Monday, Sep. 21, 1953

Europe's Finest

At the Edinburgh Festival, three famed fiddlers were unable to decide who should take which part in Vivaldi's Concerto for Three Violins last week, ended up by drawing lots. Isaac Stern and Yehudi Menuhin drew first and third. The second part went to Italy's Gioconda de Vito, 46, all but unknown in the U.S. but usually called Europe's No. 1 woman violinist.

Edinburgh has featured a three-century capsule history of violin music this year, so it was only fitting that Italy, home of the violin, should send Gioconda de Vito, along with the string-strong Rome Symphony Orchestra, the Virtuosi di Roma, and Conductors Vittorio Gui and Fernando Previtali.* De Vito and her countrymen have been among the hits of the festival.

Violinist de Vito, a handsome, erect woman with grey hair and dark eyes, was opening-night soloist. On the concert stage, she showed her Latin dash at once, tucking her violin under her chin with a flourish, then working both hands in the air to limber them before attacking the music. Her tone had none of the acid brilliance of a Heifetz, but in roundness and warmth resembled Kreisler's. She scorned fireworks or virtuosity. "She is an artist," said one De Vito fan, "not a virtuoso." In the Vivaldi concerto last week her violin was warm and passionate, blending with the stronger tones of Stern and Menuhin in a performance which all but capped the festival.

Troublesome Tunes. Gioconda de Vito was born in the south Italian hill town of Martina Franca, locally famed for its bandits, where her father was a well-to-do owner of vineyards. Music was in the air, and she was picking out tunes on the mandolin before she was four, soon switched to the violin. Curiously, she could not (and still cannot) carry a tune. This failure almost cost her the chance to study at the Pesaro conservatory, but her fiddling got her by, and in two years she had carried away all available prizes. At 17 she won a violin professorship at the Bari conservatory.

Her family objected to an international career, and De Vito did not seem to mind staying at home. She did go to Paris in the early '30s, and played Bach for an enthusiastic Arturo Toscanini. "That's the way Bach should be played," said the Maestro. But De Vito had no great interest in becoming a touring soloist. What pleased her most was the unique honor of being named, in 1944, a lifetime professor at Rome's St. Cecilia Academy, one of the oldest musical institutions in the world.

Hard to Please. In 1946 De Vito ventured as far as England, where she met David Bicknell, an executive of the H.M.V. record company.

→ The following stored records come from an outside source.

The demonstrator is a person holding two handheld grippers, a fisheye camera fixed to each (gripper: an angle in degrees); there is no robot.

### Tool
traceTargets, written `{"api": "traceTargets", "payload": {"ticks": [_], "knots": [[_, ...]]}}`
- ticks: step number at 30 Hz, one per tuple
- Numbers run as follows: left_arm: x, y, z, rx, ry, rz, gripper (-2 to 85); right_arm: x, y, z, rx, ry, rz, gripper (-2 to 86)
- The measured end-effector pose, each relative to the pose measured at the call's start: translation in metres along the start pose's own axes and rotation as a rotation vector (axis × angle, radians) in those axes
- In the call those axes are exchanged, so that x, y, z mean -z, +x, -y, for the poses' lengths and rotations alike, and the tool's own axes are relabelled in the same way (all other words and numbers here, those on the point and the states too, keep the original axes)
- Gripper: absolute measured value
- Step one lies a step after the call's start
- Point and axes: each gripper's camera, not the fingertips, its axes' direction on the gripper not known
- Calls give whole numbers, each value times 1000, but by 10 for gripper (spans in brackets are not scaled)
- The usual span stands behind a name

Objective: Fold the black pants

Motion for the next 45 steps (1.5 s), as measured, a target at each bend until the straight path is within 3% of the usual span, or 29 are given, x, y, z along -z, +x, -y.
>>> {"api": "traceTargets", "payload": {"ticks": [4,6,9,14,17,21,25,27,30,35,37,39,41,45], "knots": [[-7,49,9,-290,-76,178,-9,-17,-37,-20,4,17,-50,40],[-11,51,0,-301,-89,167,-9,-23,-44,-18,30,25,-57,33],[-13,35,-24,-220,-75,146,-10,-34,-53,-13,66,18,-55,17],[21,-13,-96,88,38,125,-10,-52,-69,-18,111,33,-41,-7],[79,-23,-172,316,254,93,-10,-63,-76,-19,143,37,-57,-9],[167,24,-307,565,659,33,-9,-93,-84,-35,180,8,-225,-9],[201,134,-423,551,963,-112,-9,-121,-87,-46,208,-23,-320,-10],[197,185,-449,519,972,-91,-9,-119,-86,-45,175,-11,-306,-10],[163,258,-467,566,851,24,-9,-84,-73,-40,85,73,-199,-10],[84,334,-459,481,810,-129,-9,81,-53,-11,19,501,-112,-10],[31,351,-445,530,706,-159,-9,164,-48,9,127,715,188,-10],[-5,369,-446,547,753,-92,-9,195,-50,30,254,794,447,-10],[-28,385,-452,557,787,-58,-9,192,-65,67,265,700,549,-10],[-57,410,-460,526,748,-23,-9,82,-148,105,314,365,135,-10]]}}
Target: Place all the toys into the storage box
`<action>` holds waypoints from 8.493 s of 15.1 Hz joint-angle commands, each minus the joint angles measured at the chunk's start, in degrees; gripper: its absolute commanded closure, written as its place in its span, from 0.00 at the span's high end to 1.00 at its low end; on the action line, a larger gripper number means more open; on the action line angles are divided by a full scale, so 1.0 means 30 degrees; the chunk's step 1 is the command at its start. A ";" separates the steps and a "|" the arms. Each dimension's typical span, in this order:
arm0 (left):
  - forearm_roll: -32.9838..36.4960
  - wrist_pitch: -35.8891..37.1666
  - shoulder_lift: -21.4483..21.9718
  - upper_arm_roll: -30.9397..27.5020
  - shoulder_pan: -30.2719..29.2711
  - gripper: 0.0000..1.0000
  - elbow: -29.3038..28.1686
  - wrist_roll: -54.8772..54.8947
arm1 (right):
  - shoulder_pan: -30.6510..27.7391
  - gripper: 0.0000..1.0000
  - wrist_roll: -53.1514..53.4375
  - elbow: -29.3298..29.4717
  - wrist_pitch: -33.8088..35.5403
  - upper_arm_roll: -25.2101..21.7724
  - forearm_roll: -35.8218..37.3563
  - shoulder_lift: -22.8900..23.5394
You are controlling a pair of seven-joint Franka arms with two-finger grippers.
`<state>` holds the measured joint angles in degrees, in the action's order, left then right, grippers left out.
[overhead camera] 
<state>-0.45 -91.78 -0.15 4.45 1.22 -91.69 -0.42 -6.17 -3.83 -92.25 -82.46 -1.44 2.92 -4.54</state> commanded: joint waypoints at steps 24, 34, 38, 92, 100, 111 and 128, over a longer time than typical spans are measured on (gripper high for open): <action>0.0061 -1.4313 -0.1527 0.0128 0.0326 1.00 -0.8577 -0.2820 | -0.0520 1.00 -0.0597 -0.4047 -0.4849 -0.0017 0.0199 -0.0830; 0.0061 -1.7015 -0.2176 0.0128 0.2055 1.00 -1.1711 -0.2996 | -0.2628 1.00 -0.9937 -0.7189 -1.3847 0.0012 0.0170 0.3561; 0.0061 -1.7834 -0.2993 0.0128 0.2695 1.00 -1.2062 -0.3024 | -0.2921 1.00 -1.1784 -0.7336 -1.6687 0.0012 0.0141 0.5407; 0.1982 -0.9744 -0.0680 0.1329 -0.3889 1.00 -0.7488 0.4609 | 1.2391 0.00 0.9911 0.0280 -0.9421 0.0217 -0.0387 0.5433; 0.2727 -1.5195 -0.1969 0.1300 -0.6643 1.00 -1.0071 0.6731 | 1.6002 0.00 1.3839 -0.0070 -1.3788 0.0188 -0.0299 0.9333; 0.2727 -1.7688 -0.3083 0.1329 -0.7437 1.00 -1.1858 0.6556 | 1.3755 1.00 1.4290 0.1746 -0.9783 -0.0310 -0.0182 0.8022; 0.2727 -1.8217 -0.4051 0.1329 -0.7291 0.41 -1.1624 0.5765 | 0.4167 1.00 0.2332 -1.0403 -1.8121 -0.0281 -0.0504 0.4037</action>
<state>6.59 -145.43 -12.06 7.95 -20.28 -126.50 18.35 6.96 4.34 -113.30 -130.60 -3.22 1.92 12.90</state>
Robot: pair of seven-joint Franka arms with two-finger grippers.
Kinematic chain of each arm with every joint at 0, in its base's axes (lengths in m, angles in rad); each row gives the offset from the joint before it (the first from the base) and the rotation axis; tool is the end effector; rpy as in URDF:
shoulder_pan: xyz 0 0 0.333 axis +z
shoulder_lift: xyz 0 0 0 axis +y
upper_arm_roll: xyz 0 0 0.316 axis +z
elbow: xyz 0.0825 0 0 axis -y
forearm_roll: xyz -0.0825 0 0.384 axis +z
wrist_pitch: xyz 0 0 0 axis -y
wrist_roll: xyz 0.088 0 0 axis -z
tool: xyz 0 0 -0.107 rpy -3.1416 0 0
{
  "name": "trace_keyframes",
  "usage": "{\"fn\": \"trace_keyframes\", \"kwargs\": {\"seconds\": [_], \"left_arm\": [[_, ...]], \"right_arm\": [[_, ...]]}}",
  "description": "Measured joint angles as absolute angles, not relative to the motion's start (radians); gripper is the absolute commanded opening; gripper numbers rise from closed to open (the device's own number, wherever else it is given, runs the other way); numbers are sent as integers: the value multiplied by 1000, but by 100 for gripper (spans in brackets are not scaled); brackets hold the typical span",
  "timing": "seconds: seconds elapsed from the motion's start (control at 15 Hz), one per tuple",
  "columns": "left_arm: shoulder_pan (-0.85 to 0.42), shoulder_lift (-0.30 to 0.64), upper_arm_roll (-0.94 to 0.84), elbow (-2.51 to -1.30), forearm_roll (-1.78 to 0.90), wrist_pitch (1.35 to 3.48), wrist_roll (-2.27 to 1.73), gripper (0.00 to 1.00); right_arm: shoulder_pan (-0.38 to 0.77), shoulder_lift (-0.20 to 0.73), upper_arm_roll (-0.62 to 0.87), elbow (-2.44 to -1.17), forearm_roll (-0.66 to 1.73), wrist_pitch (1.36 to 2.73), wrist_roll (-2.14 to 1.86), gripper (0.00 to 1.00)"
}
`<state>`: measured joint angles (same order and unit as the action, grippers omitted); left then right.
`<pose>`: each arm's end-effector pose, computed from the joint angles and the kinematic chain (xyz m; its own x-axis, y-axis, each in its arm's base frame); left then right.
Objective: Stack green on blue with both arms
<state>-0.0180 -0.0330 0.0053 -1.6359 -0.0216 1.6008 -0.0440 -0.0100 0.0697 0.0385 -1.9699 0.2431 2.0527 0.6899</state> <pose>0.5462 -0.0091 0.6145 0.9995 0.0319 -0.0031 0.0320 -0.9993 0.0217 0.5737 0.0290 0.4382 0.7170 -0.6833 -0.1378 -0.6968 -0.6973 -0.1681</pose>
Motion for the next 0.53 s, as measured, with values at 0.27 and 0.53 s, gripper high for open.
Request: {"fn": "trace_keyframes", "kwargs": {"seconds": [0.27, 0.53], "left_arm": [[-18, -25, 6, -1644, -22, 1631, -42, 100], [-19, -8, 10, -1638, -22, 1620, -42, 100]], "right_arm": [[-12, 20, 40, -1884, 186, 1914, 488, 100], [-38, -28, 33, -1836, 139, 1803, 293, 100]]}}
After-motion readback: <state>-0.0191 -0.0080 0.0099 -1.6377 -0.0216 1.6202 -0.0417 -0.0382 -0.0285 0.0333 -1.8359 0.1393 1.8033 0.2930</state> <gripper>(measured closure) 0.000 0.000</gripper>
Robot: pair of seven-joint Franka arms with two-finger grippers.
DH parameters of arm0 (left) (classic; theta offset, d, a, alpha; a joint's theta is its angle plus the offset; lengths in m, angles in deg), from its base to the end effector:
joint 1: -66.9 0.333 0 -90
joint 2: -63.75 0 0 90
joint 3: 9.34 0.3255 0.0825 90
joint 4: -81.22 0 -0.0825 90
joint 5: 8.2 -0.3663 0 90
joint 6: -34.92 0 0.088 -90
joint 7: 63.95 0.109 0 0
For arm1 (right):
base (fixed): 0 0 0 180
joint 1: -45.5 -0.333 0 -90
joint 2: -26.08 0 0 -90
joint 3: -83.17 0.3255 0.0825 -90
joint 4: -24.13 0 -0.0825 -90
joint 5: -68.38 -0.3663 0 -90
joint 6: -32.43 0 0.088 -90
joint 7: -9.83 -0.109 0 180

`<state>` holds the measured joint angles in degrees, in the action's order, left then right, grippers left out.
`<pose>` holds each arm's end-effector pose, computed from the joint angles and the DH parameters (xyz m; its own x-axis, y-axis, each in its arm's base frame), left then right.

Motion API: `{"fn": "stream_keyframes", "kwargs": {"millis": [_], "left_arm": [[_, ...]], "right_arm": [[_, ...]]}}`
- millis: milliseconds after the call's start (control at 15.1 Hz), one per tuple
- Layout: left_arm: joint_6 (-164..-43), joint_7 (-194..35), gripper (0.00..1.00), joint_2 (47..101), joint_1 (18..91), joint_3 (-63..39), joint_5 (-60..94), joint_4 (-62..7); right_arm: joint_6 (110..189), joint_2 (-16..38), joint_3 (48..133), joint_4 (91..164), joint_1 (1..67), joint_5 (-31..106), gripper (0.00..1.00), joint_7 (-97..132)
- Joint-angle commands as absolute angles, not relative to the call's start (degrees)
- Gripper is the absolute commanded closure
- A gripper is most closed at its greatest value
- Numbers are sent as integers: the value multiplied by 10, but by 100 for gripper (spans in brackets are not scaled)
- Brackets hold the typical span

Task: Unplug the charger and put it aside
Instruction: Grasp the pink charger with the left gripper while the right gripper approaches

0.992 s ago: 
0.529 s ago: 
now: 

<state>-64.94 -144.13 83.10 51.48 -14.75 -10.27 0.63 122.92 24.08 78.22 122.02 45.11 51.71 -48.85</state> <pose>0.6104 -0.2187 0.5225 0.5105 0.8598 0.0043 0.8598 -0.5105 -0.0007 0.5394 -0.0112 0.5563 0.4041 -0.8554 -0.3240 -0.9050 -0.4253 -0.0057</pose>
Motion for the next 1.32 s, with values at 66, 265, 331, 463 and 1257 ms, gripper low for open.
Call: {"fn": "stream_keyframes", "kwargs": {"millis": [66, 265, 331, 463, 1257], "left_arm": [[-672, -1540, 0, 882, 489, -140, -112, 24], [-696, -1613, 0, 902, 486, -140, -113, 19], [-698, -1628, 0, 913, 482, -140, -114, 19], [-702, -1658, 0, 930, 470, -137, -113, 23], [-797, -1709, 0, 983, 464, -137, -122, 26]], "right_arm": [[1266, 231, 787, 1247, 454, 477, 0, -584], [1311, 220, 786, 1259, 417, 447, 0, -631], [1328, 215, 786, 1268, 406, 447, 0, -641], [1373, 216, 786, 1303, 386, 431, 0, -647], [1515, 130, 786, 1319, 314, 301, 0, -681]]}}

He promptly persuaded her to make some recordings and to appear with several British and European orchestras, and her true international career began.

In 1949 she married Bicknell, now spends a good part of each year in England. Hard to please about her own performances, she worked on the Brahms concerto for eleven years before she decided it was ready for the public. It was only recently, almost two decades after that first public performance, that she solved one particular passage to her complete satisfaction.

De Vito has been asked several times to tour the U.S., once actually signed a contract, but her mother died and she canceled the trip. As a next best thing, RCA Victor plans to release some of her records soon, but De Vito, ever the perfectionist, is underjoyed. "I don't like any of them," she says.

* The Italian government also sent one of its prize possessions, the "Tuscan" Stradivarius, which it bought this year for about $50,000 and lent to Violinist de Vito for life.